## [ABOUT THIS TASK]
Whether an entry is long or short, retype it exactly.

## [DATASET]

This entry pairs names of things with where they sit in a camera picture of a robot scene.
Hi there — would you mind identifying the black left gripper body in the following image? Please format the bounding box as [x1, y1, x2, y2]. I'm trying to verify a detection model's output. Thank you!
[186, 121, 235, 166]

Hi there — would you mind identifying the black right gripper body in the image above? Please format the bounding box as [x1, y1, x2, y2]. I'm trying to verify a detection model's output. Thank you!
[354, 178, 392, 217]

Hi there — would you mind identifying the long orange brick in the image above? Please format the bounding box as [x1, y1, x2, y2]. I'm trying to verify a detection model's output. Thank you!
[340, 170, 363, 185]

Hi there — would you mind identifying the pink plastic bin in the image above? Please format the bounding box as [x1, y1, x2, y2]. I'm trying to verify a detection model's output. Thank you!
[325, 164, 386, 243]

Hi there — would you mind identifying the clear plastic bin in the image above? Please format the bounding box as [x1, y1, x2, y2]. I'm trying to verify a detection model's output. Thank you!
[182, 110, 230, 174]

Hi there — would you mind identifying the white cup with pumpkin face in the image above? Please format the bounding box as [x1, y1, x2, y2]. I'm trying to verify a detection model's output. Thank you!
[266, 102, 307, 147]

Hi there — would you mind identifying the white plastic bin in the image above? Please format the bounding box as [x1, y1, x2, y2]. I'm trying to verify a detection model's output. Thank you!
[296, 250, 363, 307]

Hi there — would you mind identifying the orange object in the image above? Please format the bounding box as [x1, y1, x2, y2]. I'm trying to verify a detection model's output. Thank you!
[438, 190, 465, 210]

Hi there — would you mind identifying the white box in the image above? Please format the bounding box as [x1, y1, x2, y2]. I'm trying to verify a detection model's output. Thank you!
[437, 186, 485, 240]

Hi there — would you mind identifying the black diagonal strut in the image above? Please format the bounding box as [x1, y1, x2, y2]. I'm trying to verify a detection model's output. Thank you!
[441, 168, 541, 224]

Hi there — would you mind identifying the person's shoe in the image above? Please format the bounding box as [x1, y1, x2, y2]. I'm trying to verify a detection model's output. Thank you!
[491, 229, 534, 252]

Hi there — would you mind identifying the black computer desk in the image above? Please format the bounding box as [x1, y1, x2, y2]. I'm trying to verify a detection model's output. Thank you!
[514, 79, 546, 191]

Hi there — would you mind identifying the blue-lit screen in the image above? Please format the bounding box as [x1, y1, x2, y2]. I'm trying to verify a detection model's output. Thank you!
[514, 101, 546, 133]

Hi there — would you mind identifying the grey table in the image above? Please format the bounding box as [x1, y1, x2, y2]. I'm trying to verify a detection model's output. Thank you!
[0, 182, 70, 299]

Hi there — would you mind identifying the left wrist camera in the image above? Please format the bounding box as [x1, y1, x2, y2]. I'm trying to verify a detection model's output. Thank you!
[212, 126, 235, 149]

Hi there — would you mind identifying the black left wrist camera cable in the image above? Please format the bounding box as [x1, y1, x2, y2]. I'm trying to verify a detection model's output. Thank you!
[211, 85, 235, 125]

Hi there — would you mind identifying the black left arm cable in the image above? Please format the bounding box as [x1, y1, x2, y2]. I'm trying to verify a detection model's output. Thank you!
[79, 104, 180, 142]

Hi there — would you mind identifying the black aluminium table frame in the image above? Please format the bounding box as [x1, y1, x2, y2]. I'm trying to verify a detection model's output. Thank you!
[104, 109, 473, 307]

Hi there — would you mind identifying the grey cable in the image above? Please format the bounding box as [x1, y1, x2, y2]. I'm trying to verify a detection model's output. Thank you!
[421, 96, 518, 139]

## [COMPLETED EXERCISE]
This entry pairs names of things with where they sit in a camera picture of a robot scene.
Hi there — would you mind identifying the black left gripper body in the following image? Please format the bounding box as [x1, y1, x2, y2]. I'm trying to verify a detection model's output. Thank you!
[186, 121, 235, 166]

Hi there — would you mind identifying the black right gripper body in the image above? Please format the bounding box as [x1, y1, x2, y2]. I'm trying to verify a detection model's output. Thank you!
[354, 178, 392, 217]

Hi there — would you mind identifying the long orange brick in the image above? Please format the bounding box as [x1, y1, x2, y2]. I'm trying to verify a detection model's output. Thank you!
[340, 170, 363, 185]

Hi there — would you mind identifying the pink plastic bin in the image above? Please format the bounding box as [x1, y1, x2, y2]. I'm trying to verify a detection model's output. Thank you!
[325, 164, 386, 243]

Hi there — would you mind identifying the clear plastic bin in the image above? Please format the bounding box as [x1, y1, x2, y2]. I'm trying to verify a detection model's output. Thank you!
[182, 110, 230, 174]

Hi there — would you mind identifying the white cup with pumpkin face in the image above? Please format the bounding box as [x1, y1, x2, y2]. I'm trying to verify a detection model's output. Thank you!
[266, 102, 307, 147]

Hi there — would you mind identifying the white plastic bin in the image above? Please format the bounding box as [x1, y1, x2, y2]. I'm trying to verify a detection model's output. Thank you!
[296, 250, 363, 307]

Hi there — would you mind identifying the orange object in the image above? Please format the bounding box as [x1, y1, x2, y2]. I'm trying to verify a detection model's output. Thank you!
[438, 190, 465, 210]

Hi there — would you mind identifying the white box in the image above? Please format the bounding box as [x1, y1, x2, y2]. I'm trying to verify a detection model's output. Thank you!
[437, 186, 485, 240]

Hi there — would you mind identifying the black diagonal strut in the image above? Please format the bounding box as [x1, y1, x2, y2]. I'm trying to verify a detection model's output. Thank you!
[441, 168, 541, 224]

Hi there — would you mind identifying the person's shoe in the image above? Please format the bounding box as [x1, y1, x2, y2]. I'm trying to verify a detection model's output. Thank you!
[491, 229, 534, 252]

Hi there — would you mind identifying the black computer desk in the image above? Please format the bounding box as [x1, y1, x2, y2]. I'm trying to verify a detection model's output. Thank you!
[514, 79, 546, 191]

Hi there — would you mind identifying the blue-lit screen in the image above? Please format the bounding box as [x1, y1, x2, y2]. I'm trying to verify a detection model's output. Thank you!
[514, 101, 546, 133]

Hi there — would you mind identifying the grey table in the image above? Please format the bounding box as [x1, y1, x2, y2]. I'm trying to verify a detection model's output. Thank you!
[0, 182, 70, 299]

Hi there — would you mind identifying the left wrist camera in the image above? Please format the bounding box as [x1, y1, x2, y2]. I'm trying to verify a detection model's output. Thank you!
[212, 126, 235, 149]

Hi there — would you mind identifying the black left wrist camera cable in the image above? Please format the bounding box as [x1, y1, x2, y2]. I'm trying to verify a detection model's output. Thank you!
[211, 85, 235, 125]

Hi there — would you mind identifying the black left arm cable in the image above? Please format the bounding box as [x1, y1, x2, y2]. I'm trying to verify a detection model's output. Thank you!
[79, 104, 180, 142]

Hi there — would you mind identifying the black aluminium table frame in the image above? Please format the bounding box as [x1, y1, x2, y2]. I'm trying to verify a detection model's output. Thank you!
[104, 109, 473, 307]

Hi there — would you mind identifying the grey cable in the image above? Please format the bounding box as [x1, y1, x2, y2]. I'm trying to verify a detection model's output. Thank you!
[421, 96, 518, 139]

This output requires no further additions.